Alexandre Nacht, dont on sait bien qu'il s'appelle en fait
Patrick Declerck, sait depuis 8 ans qu'il a une tumeur cérébral, à potentiel évolutif lent, mais susceptible de se cancériser. Là, étape cruciale, il est dans sa chambre d'hôpital et attend pour demain la chirurgie qui a été finalement décidée et va lui ouvrir le
crâne. Une chirurgie en pleine conscience, pour qu'il puisse aider le chirurgien dans sa progression, avec un risque vital ou majeur de 3%.
Et donc, il est seul dans la nuit, voulant vivre pleinement ce qui est peut-être ses dernières heures. Et pour lui, vivre pleinement c'est écrire et penser. Mais bien sûr, le lecteur le sait, et l'écrivain en train d'écrire aussi, il survivra. du moins pour le moment. Depuis le début, il
crâne. Et se regarde
crâner, sans se duper, dans un effort soutenu depuis ces années. Par un choix des armes que sont le cynisme, le contrôle, la provocation, même, plutôt que les larmes et l'auto-apitoiement.Il voit ce qu'il y a de dérisoire dans cette
crânerie, qu'il s'attache à moquer elle aussi : elle masque sans cacher, ne rend pas meilleur, ni plus fort; elle est juste un moyen de continuer lucidement, en payant le moins possible.
Dans cette nuit effrayante tout à la fois interminable et trop brève, Nacht vaque de pensées sombres en évocations farceuses, de réflexion philosophique en blague de potache. Il s'enfile la lecture d'Hamlet, tient le compte des femmes avec qui il a couché, va du sordide au joyeux, se laisse sans savoir guider par son esprit vagabond. Sans savoir? Si, en sachant très bien qu'il veut bien mourir, peut-être, mais décemment. Et quand il le faut, toute cette dysporie cède la place à l'action, et là, il n'est plus question de tergiverser.
Et donc, il en est revient. L'histoire n'est pas finie.
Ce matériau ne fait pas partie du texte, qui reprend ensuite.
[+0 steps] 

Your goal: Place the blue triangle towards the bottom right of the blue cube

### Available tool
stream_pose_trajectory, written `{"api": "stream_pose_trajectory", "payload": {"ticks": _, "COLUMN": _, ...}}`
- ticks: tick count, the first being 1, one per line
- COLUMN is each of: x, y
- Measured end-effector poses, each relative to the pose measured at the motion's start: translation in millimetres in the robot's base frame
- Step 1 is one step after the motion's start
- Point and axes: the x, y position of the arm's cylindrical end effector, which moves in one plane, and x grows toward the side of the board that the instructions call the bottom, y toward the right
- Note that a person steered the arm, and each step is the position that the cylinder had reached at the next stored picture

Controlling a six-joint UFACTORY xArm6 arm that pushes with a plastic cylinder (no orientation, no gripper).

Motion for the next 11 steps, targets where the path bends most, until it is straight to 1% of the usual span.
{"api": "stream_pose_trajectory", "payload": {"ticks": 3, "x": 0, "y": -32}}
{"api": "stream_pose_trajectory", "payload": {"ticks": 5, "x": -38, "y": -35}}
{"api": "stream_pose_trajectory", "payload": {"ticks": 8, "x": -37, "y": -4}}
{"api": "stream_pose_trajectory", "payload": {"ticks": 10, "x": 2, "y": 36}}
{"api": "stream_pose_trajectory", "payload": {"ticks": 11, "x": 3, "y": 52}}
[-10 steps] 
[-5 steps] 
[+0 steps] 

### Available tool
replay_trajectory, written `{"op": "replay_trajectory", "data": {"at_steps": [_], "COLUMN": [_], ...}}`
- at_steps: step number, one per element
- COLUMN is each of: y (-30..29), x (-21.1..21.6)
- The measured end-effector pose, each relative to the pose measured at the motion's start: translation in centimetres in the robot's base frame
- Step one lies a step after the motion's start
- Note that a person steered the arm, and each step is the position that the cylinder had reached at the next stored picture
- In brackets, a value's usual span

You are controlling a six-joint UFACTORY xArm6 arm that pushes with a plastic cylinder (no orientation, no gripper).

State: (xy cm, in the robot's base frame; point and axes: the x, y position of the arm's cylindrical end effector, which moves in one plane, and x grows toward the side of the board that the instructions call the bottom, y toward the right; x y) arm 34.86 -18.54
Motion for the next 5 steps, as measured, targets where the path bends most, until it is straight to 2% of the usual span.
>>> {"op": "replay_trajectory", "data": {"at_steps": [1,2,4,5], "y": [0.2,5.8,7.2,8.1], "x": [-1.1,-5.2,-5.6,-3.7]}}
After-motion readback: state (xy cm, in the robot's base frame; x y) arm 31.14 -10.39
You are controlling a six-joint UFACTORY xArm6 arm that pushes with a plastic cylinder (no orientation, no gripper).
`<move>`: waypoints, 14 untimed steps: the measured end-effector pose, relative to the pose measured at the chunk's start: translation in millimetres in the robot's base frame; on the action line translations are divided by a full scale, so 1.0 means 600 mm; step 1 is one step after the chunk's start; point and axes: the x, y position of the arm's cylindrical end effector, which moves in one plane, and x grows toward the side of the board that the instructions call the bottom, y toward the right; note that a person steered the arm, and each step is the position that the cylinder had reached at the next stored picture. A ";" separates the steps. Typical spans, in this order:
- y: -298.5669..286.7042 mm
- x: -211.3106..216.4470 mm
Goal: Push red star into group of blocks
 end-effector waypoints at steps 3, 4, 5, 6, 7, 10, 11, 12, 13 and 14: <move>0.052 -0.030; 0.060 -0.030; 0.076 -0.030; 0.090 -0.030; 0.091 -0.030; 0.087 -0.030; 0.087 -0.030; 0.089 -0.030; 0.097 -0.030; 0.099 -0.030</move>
La tumeur est toujours là, tapie, et si Nacht a remporté cette première victoire, elle le guette et le nargue. Et Nacht bien sûr, homme d'écriture, se doit de raconter, de remercier ces médecin qui l'ont impressionné par leur "inimaginable respect" autant que par leur performance technique, d'offrir ce récit dérisoire et primordial,cette farce tragique, à la connaissance et à la réflexions des autres hommes, qui tout comme lui, mourront un jour, quelle importance? Puissent-ils en rire.